◆ Exercise data
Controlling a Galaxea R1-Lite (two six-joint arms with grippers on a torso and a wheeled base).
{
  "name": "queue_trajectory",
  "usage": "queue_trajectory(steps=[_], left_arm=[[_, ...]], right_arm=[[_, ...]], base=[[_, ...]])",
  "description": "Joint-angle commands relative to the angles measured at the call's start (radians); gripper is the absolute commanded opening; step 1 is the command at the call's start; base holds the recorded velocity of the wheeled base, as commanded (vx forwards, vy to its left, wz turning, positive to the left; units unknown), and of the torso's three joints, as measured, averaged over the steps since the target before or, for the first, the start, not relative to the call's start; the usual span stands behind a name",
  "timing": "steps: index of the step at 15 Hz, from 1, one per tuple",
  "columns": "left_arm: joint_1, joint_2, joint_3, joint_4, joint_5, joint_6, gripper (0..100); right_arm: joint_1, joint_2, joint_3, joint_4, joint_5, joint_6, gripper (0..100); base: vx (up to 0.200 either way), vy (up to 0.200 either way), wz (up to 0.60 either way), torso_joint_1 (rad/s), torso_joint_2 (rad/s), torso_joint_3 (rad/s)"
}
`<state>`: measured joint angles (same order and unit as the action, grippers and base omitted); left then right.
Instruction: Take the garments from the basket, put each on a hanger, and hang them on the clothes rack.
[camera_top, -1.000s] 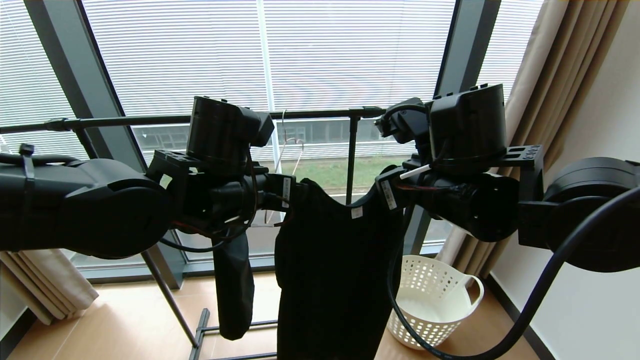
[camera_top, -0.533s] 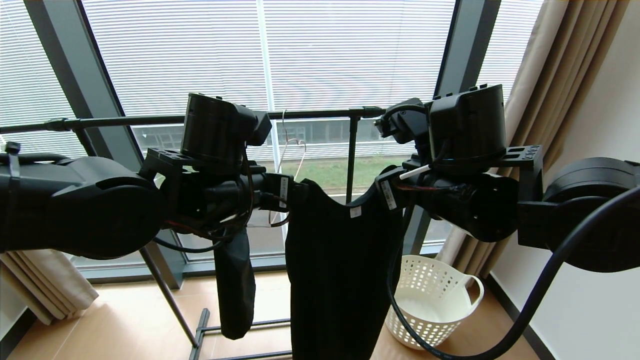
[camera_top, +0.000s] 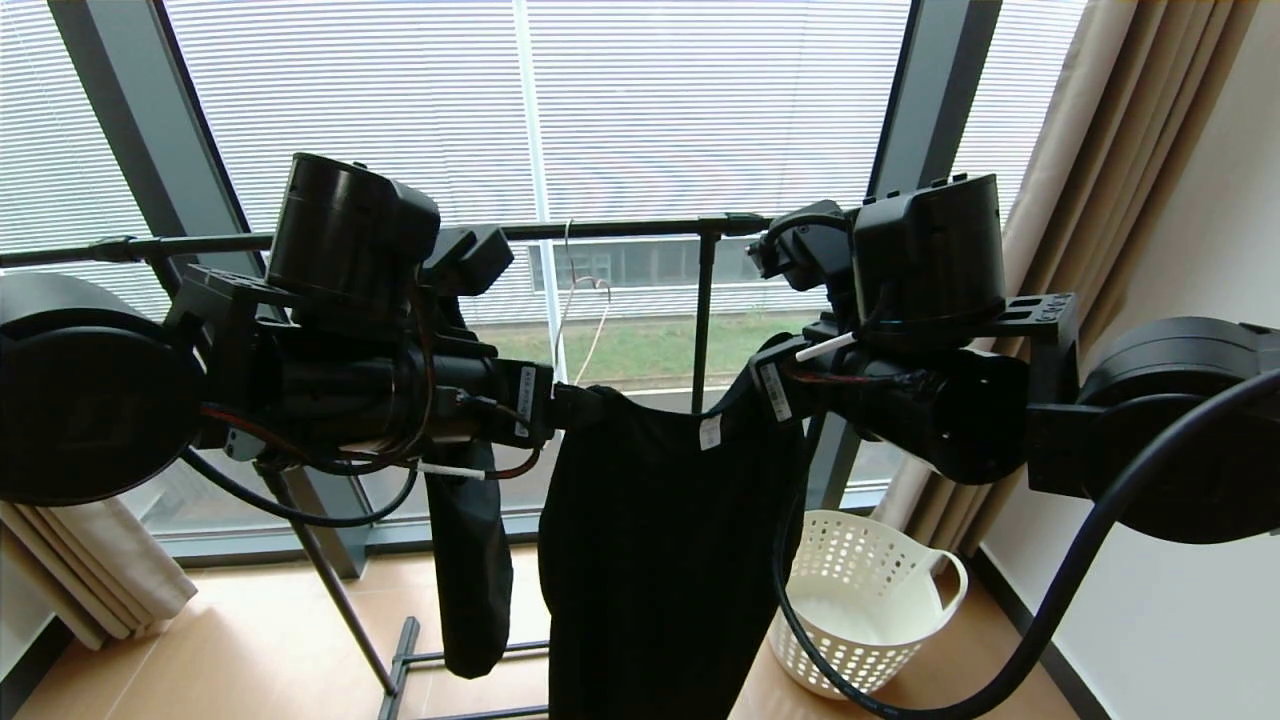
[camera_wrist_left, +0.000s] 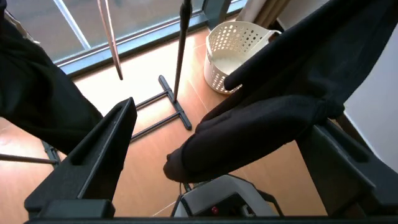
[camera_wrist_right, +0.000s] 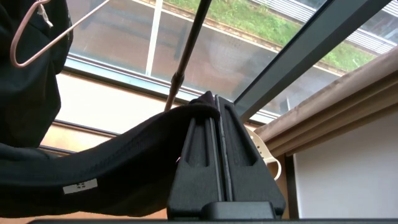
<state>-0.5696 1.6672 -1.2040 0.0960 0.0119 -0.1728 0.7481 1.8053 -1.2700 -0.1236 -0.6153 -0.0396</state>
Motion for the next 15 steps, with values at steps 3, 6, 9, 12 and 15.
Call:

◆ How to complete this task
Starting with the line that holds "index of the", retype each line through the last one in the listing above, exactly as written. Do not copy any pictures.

◆ Task solution
  "timing": "steps: index of the step at 15 Hz, from 1, one per tuple",
  "columns": "left_arm: joint_1, joint_2, joint_3, joint_4, joint_5, joint_6, gripper (0..100); right_arm: joint_1, joint_2, joint_3, joint_4, joint_5, joint_6, gripper (0..100); base: vx (up to 0.200 either way), vy (up to 0.200 either way), wz (up to 0.60 either way), torso_joint_1 (rad/s), torso_joint_2 (rad/s), torso_joint_3 (rad/s)"
}
`<state>`: measured joint angles (same order and unit as the action, grippers and base omitted); left then right.
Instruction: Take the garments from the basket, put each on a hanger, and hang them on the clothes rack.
[camera_top, -1.000s] 
[camera_top, -0.533s] 
[camera_top, +0.000s] 
[camera_wrist_left, +0.000s] 
[camera_wrist_right, +0.000s] 
<state>-0.5696 1.6672 -1.2040 0.0960 0.0119 -0.1728 0.7481 1.8053 -1.2700 -0.1236 -0.6153 -0.0396</state>
Motion for the next 15 steps, with values at steps 3, 6, 9, 12 and 15.
Call:

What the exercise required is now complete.